* _HOW TO COMPLETE THIS TASK_
In the records below, find the line that contains "Could you point to the grey robot right" and the line that contains "Could you point to the grey robot left". Set down exactly those lines and every line between them, and nothing more.

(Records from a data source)
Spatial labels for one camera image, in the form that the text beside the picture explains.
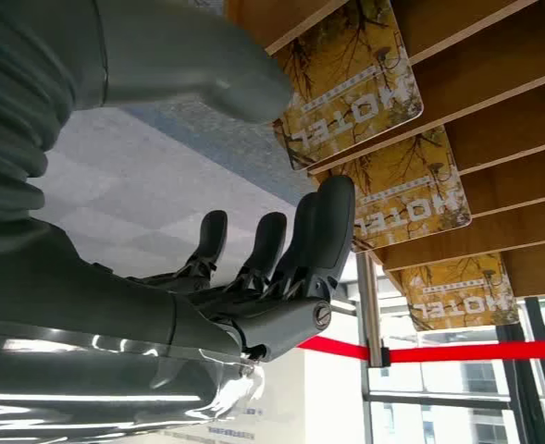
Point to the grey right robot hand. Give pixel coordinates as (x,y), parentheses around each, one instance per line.
(92,306)

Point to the wooden slotted card rack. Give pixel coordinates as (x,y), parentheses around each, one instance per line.
(508,122)

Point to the red barrier belt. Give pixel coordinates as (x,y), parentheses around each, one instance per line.
(336,348)
(475,352)

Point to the chrome stanchion post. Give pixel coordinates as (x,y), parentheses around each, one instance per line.
(369,306)

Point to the dark window frame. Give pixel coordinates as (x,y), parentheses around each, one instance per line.
(522,380)

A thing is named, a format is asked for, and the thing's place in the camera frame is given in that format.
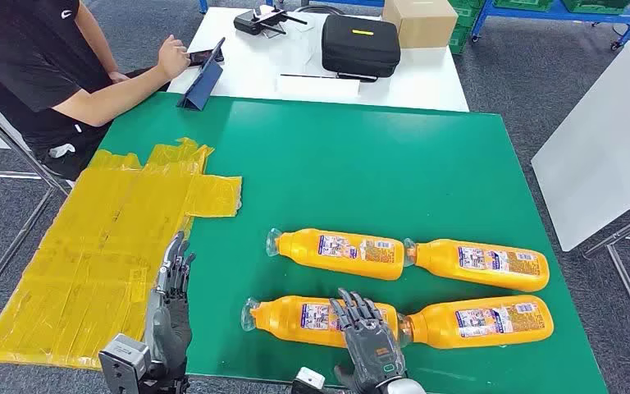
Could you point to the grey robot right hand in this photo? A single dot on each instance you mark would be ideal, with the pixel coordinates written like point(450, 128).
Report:
point(372, 345)

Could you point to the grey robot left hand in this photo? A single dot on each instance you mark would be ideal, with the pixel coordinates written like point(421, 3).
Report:
point(165, 326)

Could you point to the orange bottle with clear cap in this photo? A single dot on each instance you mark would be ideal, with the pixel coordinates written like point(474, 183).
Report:
point(282, 321)
point(304, 253)
point(440, 263)
point(434, 326)

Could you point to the person's right forearm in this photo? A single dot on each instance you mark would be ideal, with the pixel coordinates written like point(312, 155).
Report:
point(119, 98)

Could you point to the person's left forearm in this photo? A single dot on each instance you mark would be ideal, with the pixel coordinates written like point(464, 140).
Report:
point(103, 51)

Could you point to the tablet in blue case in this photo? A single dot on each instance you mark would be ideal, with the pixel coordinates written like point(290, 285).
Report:
point(201, 87)

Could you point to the person's left hand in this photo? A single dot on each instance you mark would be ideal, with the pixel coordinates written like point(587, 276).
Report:
point(118, 76)

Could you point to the person's hand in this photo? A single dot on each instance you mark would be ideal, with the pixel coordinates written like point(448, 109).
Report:
point(172, 59)
point(118, 76)

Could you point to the person's right hand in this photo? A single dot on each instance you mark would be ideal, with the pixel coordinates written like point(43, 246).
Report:
point(172, 59)

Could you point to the thin black rod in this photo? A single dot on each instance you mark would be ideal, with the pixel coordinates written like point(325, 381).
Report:
point(358, 78)

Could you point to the black smartphone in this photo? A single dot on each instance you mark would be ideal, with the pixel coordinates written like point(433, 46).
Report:
point(201, 56)

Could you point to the black zip carry case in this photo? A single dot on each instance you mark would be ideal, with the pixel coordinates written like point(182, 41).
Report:
point(361, 51)

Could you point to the person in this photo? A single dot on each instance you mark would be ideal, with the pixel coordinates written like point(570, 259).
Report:
point(21, 54)

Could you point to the white side table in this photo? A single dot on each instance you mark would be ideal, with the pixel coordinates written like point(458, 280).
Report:
point(608, 141)

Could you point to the black remote controller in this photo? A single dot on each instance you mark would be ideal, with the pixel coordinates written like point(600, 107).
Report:
point(252, 23)

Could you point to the brown cardboard box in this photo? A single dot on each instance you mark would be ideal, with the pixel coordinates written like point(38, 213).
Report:
point(421, 24)

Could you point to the green crate stack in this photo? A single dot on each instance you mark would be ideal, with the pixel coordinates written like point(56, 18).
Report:
point(464, 27)

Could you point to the blue wheeled rack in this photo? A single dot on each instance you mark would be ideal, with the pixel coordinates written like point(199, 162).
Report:
point(565, 14)

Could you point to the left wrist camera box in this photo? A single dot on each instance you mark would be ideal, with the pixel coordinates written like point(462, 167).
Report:
point(122, 361)

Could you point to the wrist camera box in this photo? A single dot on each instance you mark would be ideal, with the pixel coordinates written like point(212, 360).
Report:
point(122, 361)
point(308, 380)

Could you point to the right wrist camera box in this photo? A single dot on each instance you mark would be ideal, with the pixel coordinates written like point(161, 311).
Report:
point(308, 380)

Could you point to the steel leg frame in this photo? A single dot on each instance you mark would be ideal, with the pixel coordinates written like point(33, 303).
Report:
point(0, 174)

* _ANSWER BELOW_
Could you point to the grey robot right hand in this photo? A single dot on each instance you mark would be ideal, with the pixel coordinates written like point(450, 128).
Report:
point(372, 345)

Could you point to the grey robot left hand in this photo? A single dot on each instance you mark would be ideal, with the pixel coordinates written like point(421, 3).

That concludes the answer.